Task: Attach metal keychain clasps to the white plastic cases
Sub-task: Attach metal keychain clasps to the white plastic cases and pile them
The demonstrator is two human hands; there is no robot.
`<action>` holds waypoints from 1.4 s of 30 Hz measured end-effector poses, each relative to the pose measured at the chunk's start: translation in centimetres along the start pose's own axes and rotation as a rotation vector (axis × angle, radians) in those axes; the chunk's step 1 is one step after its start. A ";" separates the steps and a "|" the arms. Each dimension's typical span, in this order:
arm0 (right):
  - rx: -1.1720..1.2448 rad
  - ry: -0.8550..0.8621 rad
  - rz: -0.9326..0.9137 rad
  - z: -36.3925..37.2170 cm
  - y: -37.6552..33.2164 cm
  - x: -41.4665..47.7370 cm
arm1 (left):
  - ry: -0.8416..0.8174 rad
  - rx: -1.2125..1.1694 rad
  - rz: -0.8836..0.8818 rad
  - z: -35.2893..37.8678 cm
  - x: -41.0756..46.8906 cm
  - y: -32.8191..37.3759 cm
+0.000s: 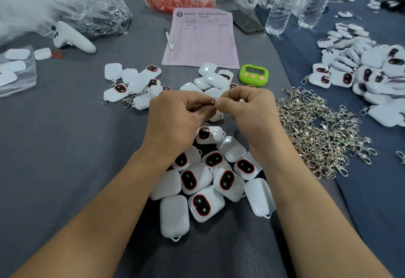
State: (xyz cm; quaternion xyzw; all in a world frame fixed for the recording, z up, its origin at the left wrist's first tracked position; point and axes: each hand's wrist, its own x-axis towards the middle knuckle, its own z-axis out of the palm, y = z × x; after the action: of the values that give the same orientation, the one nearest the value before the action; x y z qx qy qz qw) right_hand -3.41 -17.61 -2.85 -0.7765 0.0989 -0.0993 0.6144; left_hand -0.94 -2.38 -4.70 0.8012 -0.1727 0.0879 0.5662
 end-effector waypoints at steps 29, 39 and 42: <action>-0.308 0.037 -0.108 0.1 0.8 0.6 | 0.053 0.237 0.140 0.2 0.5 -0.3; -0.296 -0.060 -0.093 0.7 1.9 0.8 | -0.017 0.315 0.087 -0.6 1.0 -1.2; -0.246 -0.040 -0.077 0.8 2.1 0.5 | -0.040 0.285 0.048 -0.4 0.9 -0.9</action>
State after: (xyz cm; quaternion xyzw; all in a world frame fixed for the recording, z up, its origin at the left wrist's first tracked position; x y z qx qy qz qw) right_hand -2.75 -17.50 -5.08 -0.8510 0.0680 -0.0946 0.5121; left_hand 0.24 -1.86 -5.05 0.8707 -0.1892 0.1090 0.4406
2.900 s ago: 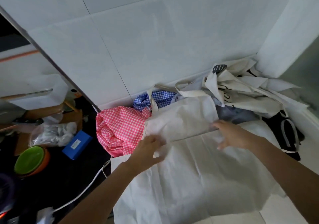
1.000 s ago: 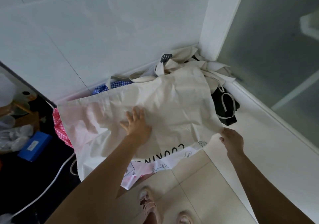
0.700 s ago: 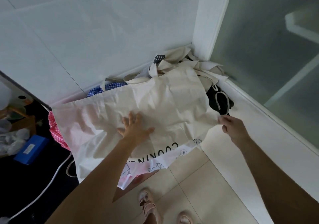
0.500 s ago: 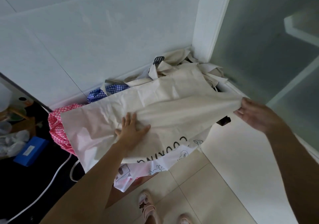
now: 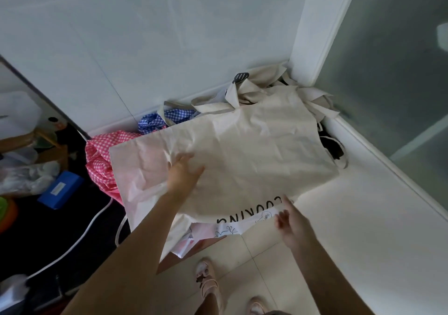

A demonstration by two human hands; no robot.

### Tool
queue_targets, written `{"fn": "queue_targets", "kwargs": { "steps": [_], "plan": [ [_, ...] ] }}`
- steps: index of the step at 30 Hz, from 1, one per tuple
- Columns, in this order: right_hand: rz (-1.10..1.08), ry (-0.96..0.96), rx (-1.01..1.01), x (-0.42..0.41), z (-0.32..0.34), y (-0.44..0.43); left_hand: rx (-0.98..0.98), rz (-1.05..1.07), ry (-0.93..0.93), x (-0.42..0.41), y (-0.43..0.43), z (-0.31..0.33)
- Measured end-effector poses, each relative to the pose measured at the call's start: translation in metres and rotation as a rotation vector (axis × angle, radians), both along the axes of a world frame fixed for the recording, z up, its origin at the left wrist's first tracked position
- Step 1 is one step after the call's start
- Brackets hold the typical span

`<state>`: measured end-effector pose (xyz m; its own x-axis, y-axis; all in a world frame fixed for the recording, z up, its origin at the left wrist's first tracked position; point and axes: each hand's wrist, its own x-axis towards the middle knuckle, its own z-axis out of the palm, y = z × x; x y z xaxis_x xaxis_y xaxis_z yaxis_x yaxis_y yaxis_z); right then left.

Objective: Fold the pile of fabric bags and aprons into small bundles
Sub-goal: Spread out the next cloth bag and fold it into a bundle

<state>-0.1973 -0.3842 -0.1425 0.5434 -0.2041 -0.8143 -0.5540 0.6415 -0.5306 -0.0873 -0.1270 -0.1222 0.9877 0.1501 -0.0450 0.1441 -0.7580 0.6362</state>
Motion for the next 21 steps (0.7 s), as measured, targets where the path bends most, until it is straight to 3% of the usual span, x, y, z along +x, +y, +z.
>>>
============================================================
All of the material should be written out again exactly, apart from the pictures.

> **RESULT**
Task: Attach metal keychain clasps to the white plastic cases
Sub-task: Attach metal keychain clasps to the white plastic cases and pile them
The demonstrator is two human hands; there is no robot.
`<action>` holds waypoints from 1.4 s of 30 Hz measured end-effector poses, each relative to the pose measured at the chunk's start: translation in centimetres along the start pose's own axes and rotation as a rotation vector (axis × angle, radians) in those axes; the chunk's step 1 is one step after its start. A ";" separates the steps and a "|" the arms. Each dimension's typical span, in this order:
arm0 (right):
  - rx: -1.1720..1.2448 rad
  - ry: -0.8550..0.8621 rad
  - rz: -0.9326..0.9137 rad
  - z: -36.3925..37.2170 cm
  - y: -37.6552..33.2164 cm
  - x: -41.4665..47.7370 cm
arm1 (left):
  - ry: -0.8416..0.8174 rad
  - rx: -1.2125..1.1694 rad
  - rz: -0.8836..0.8818 rad
  - z: -35.2893..37.8678 cm
  - x: -41.0756..46.8906 cm
  - y: -32.8191..37.3759 cm
+0.000s: 
State: (xyz cm; quaternion xyzw; all in a world frame fixed for the recording, z up, its origin at the left wrist's first tracked position; point and axes: each hand's wrist, its own x-axis towards the middle knuckle, its own z-axis out of the palm, y = z × x; after the action: of the values that give the same orientation, the one nearest the value before the action; x y z qx qy qz qw) right_hand -3.41 -17.61 -2.85 -0.7765 0.0989 -0.0993 0.6144; left_hand -0.94 -2.38 -4.70 0.8012 -0.1727 0.0879 0.5662
 end-effector waypoints at steps 29, 39 and 42: <action>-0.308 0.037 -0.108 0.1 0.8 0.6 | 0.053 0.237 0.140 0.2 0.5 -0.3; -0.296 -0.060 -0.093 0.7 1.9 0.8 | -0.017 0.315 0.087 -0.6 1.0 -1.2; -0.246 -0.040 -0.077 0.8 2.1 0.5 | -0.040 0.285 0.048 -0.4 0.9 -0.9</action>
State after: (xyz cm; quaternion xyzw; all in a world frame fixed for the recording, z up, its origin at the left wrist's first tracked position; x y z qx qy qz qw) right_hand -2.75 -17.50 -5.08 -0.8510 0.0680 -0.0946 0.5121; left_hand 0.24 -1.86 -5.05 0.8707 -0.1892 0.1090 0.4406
2.900 s ago: 
1.000 s ago: 
0.700 s ago: 
0.500 s ago: 
now: 

A demonstration by two human hands; no robot.

### Tool
queue_targets, written `{"fn": "queue_targets", "kwargs": { "steps": [_], "plan": [ [_, ...] ] }}`
- steps: index of the step at 30 Hz, from 1, one per tuple
- Columns, in this order: right_hand: rz (-1.10..1.08), ry (-0.96..0.96), rx (-1.01..1.01), x (-0.42..0.41), z (-0.32..0.34), y (-0.44..0.43); left_hand: rx (-0.98..0.98), rz (-1.05..1.07), ry (-0.93..0.93), x (-0.42..0.41), y (-0.43..0.43), z (-0.31..0.33)
- Measured end-effector poses, each relative to the pose measured at the call's start: translation in metres and rotation as a rotation vector (axis × angle, radians), both along the axes of a world frame fixed for the recording, z up, its origin at the left wrist's first tracked position
- Step 1 is one step after the call's start
- Brackets hold the typical span

`<state>`: measured end-effector pose (xyz m; its own x-axis, y-axis; all in a world frame fixed for the recording, z up, its origin at the left wrist's first tracked position; point and axes: each hand's wrist, its own x-axis towards the middle knuckle, its own z-axis out of the palm, y = z × x; x y z xaxis_x xaxis_y xaxis_z yaxis_x yaxis_y yaxis_z); right then left.

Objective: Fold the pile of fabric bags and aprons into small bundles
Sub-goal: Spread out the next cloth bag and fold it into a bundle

<state>-0.1973 -0.3842 -0.1425 0.5434 -0.2041 -0.8143 -0.5540 0.6415 -0.5306 -0.0873 -0.1270 -0.1222 0.9877 0.1501 -0.0450 0.1441 -0.7580 0.6362</state>
Motion for the next 21 steps (0.7 s), as measured, targets where the path bends most, until it is straight to 3% of the usual span, x, y, z along +x, +y, +z.
>>>

This exercise is now fully answered.